> Work to complete
Please reproduce the listing verbatim, without its images.

> Input data
-=-=-

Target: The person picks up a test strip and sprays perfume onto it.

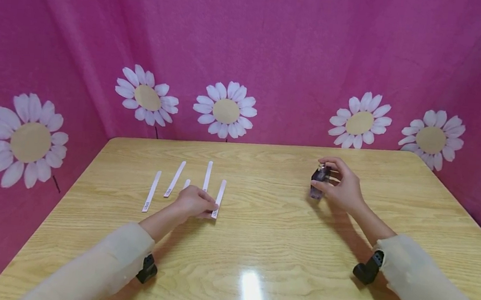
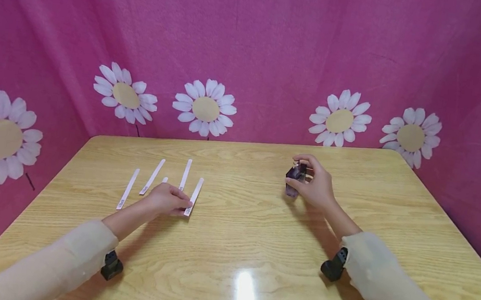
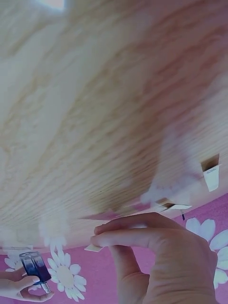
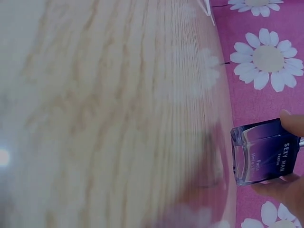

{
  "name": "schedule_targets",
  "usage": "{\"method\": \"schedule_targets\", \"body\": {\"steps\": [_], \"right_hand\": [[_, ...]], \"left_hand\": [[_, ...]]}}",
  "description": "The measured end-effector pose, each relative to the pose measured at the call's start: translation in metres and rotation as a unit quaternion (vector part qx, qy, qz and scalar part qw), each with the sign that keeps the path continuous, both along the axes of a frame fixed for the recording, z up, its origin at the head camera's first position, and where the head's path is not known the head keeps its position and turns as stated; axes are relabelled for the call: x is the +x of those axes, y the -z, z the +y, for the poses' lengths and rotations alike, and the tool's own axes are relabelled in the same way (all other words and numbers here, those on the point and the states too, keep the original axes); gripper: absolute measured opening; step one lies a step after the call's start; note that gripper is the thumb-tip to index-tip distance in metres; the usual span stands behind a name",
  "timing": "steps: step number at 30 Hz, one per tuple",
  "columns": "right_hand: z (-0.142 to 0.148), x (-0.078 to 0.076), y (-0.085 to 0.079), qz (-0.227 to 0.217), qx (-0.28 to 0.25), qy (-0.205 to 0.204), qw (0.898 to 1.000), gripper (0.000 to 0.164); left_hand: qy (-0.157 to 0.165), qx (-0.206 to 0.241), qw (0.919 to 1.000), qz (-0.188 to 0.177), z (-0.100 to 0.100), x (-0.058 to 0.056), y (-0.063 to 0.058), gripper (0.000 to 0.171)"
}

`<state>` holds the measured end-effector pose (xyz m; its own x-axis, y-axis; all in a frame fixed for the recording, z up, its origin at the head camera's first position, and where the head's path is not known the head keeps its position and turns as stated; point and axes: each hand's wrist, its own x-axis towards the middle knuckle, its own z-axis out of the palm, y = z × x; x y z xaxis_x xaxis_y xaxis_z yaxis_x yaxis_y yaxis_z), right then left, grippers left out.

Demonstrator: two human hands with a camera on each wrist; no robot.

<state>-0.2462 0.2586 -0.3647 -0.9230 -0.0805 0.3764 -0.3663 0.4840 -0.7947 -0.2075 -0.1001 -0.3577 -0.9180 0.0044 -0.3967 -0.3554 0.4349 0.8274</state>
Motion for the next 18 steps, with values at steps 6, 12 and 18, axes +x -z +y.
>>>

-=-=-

> The completed task
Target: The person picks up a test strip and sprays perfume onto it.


{
  "name": "schedule_targets",
  "usage": "{\"method\": \"schedule_targets\", \"body\": {\"steps\": [_], \"right_hand\": [[_, ...]], \"left_hand\": [[_, ...]]}}",
  "description": "The measured end-effector pose, each relative to the pose measured at the call's start: translation in metres and rotation as a unit quaternion (vector part qx, qy, qz and scalar part qw), each with the sign that keeps the path continuous, both along the axes of a frame fixed for the recording, z up, its origin at the head camera's first position, and where the head's path is not known the head keeps its position and turns as stated; axes are relabelled for the call: x is the +x of those axes, y the -z, z the +y, for the poses' lengths and rotations alike, and the tool's own axes are relabelled in the same way (all other words and numbers here, those on the point and the states too, keep the original axes); gripper: absolute measured opening; step one lies a step after the call's start; note that gripper is the thumb-tip to index-tip distance in metres; the usual span stands behind a name",
  "timing": "steps: step number at 30 Hz, one per tuple",
  "columns": "right_hand: z (-0.142 to 0.148), x (-0.078 to 0.076), y (-0.085 to 0.079), qz (-0.227 to 0.217), qx (-0.28 to 0.25), qy (-0.205 to 0.204), qw (0.898 to 1.000), gripper (0.000 to 0.164); left_hand: qy (-0.157 to 0.165), qx (-0.206 to 0.241), qw (0.919 to 1.000), qz (-0.188 to 0.177), z (-0.100 to 0.100), x (-0.058 to 0.056), y (-0.063 to 0.058), gripper (0.000 to 0.171)"
}

`<state>` holds the measured end-effector pose (xyz m; its own x-axis, y-axis; all in a frame fixed for the recording, z up, its origin at the head camera's first position, and where the head's path is not known the head keeps its position and turns as stated; point and axes: each hand's wrist, its own x-axis towards the middle knuckle, its own z-axis out of the palm, y = z × x; x y z xaxis_x xaxis_y xaxis_z yaxis_x yaxis_y yaxis_z), right then left, grippers left out.

Demonstrator: two human hands with a camera on each wrist; no robot.

<state>-0.2462 0.2586 -0.3647 -0.9230 -0.0805 0.3764 -0.3663 0.4840 -0.7947 -0.2075 -0.1001 -0.3577 -0.9180 0.0044 -0.3967 -0.3554 0.4349 0.8274</state>
Motion for the next 18 steps, with values at steps 6, 12 and 18, axes +x -z +y.
>>>

There's nothing left to add to the output.